How to ensure the lowest SLA, problem tracking efficiency and closed-loop construction in the node scheme with large traffic? How to ensure the transparency of request traffic and business operation? Here is how to do Baidu disk.
- Node operation and maintenance under 10 million level PV
- Availability guarantee, minimum guarantee
- Problem tracking and closed loop construction
- Transparent traffic and operation
We divide the whole operation and maintenance scheme into six steps, and our purpose is to:
Step 1: traffic tracking
In order to solve the problem of distributed traffic link caused by microservice, we draw lessons from
spring cloudI’m not thinking about it. Designed
tracecodeTwo tracking fields are used to track the node information in the whole traffic link of the landing container
Response HeaderIt can track and locate the traffic based on the identification information in.
Step 2: gray Publishing
In the case of large traffic, we must provide a gray and ab test scheme, combined with
upstreamConfiguration capability and
BNS(naming service)Node, the user traffic is divided into
externalThe deployment level is divided into
Total quantityIn order to control the flow.
Explanation of terms:
In Router: NGX cluster for node traffic load processing
baidu naming serviceThrough virtual domain name
IDCOr cluster logic layout, convenient for traffic location and processing.
Step 3: log grading
The whole log system is divided into two parts
Grade 4Each level records different information, detailed records[when, where, who, what mistakes have been made, what problems have been caused]In addition, the event loop is implemented for node
Lagtime monitoringTo monitor the pressure of the node server.
- Business log
- Business framework log
- Daemon log
- Script log (including environment log)
Step 4: alarm classification
After the log is processed by the parsing service, the data is sent to the monitoring platform, and then through the
thresholdDetermine if the alarm should be triggered. Alarm means are divided into: email, SMS, telephone, etc.
Step 5: dyeing
After receiving the alarm, the personnel on duty can obtain the specific information from the monitoring platform. If it is a complex problem, it can be solved through the
Cookie coloringBy specifying the traffic link and operation, most problems can be traced and located.
Step 6: traffic tracing
Better determine the flow direction of users, through the
requestidThen we can reproduce the flow direction and internal logic operation of users.
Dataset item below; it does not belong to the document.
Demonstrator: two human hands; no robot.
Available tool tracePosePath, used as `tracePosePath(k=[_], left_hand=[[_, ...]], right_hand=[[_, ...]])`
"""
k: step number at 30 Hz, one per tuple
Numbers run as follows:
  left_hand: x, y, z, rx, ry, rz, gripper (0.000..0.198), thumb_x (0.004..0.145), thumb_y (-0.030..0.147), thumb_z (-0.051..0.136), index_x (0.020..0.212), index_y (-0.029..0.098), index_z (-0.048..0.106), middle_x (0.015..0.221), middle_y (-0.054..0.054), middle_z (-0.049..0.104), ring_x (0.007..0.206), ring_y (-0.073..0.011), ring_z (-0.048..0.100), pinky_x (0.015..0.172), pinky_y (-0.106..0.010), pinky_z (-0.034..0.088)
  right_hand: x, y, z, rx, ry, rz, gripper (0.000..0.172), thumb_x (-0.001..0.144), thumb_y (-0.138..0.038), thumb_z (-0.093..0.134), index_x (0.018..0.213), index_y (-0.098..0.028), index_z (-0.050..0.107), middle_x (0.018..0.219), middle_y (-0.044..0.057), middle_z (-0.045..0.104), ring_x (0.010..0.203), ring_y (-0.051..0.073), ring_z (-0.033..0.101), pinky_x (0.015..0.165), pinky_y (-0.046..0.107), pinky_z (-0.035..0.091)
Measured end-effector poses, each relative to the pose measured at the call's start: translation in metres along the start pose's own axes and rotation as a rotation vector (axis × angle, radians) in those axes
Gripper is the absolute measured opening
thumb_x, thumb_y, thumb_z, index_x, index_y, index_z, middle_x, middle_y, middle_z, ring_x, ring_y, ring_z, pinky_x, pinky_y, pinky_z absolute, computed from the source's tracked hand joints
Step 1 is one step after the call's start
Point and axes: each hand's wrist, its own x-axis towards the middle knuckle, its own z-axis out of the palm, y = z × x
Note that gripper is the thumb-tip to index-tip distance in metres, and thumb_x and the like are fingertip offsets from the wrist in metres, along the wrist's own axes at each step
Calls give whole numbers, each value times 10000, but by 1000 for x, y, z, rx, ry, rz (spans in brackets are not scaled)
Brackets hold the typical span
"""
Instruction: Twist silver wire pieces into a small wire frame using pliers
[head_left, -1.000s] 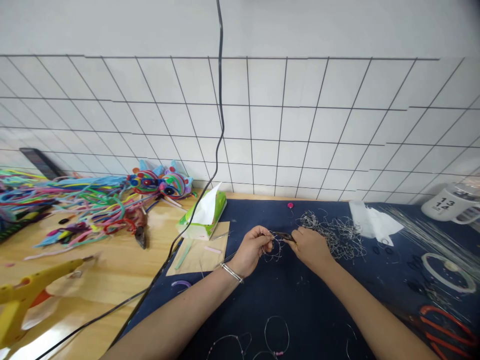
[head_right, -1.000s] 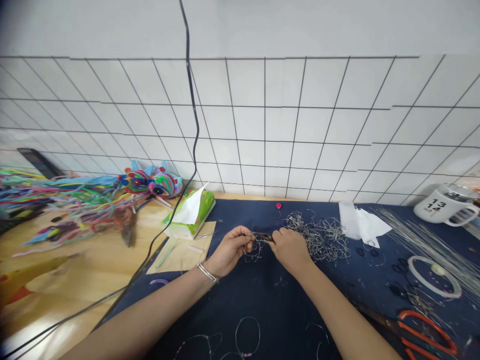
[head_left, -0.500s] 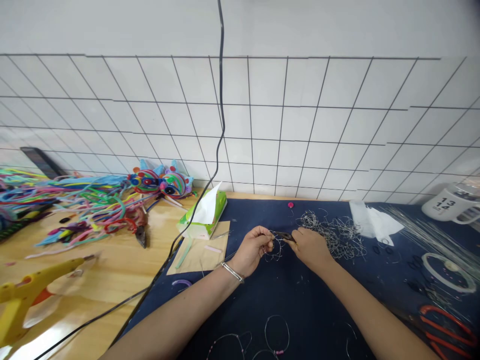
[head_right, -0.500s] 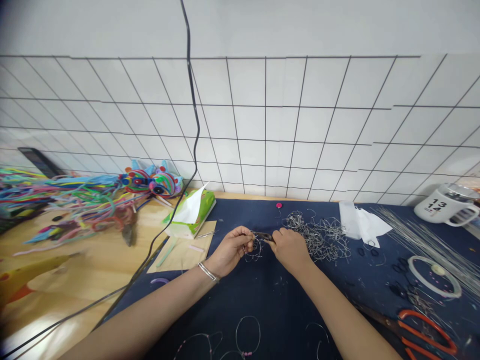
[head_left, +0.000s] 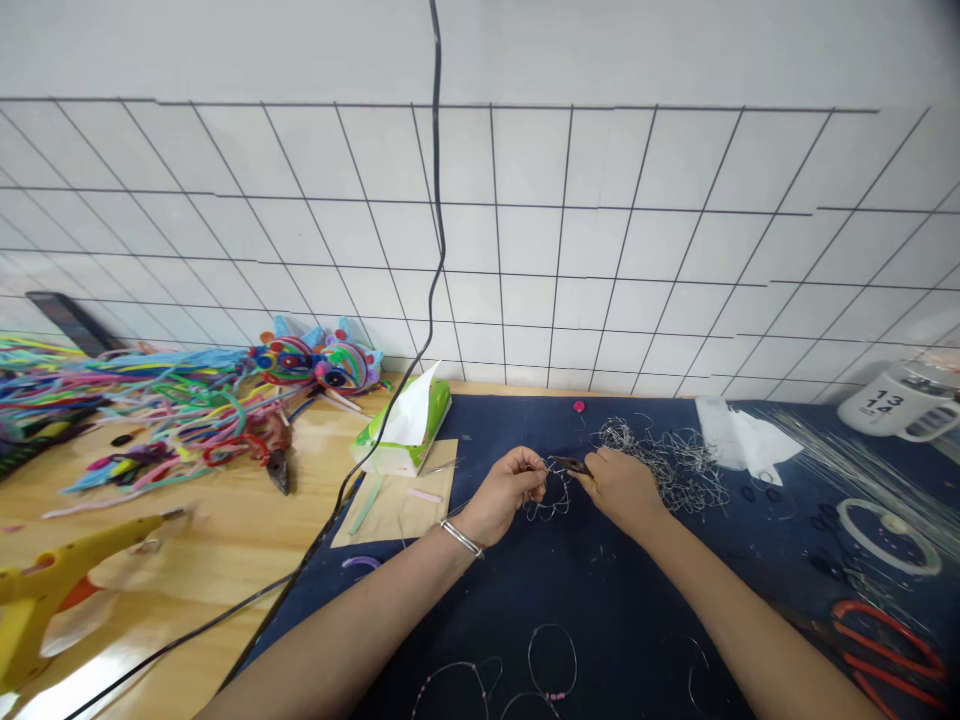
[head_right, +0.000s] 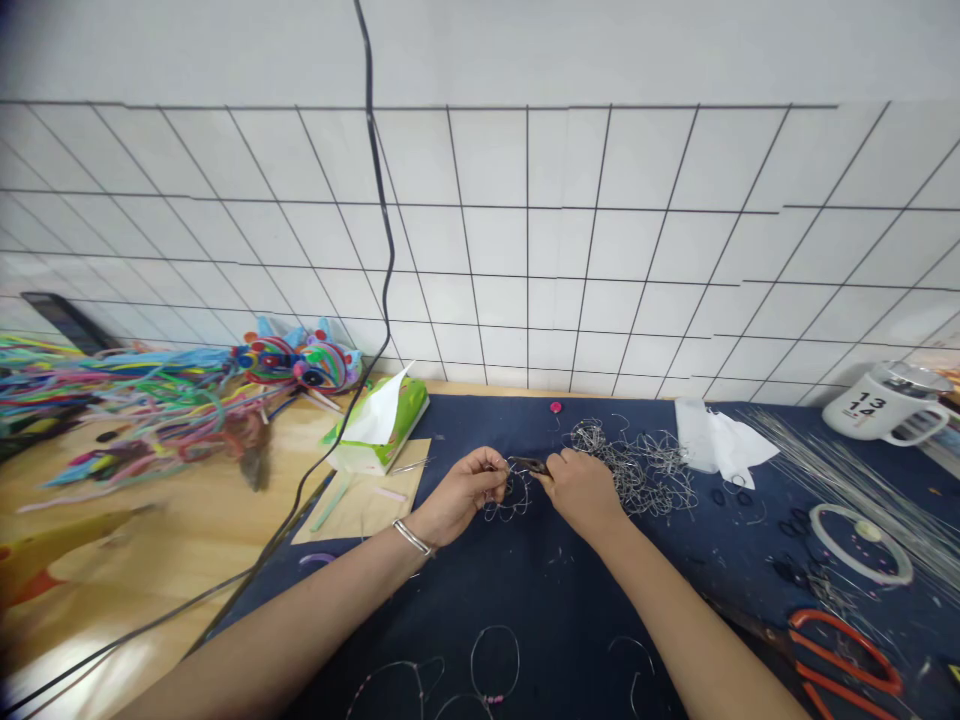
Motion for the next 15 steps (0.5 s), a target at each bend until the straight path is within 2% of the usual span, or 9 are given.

Finally: closed loop construction
Finally, through the integration of these six steps, each part is connected and transformed, and the whole link is connected in series, so as to complete the operation and maintenance
Transparent operationThe purpose of
In general, through these six steps, the requirements of high-performance node application and minimum SLA construction, as well as the transparency of traffic and operation are completed.
This paper gives the operation and maintenance scheme of node under the condition of large traffic, which mainly plays the role of casting a brick to attract jade, and the specific details need to be deeply understood by myself;
It is not a popular science article, so it needs a certain operation and maintenance basis to better understand the content of the article. If you have the needs of node operation and maintenance, I hope this article can give you some inspiration and reference.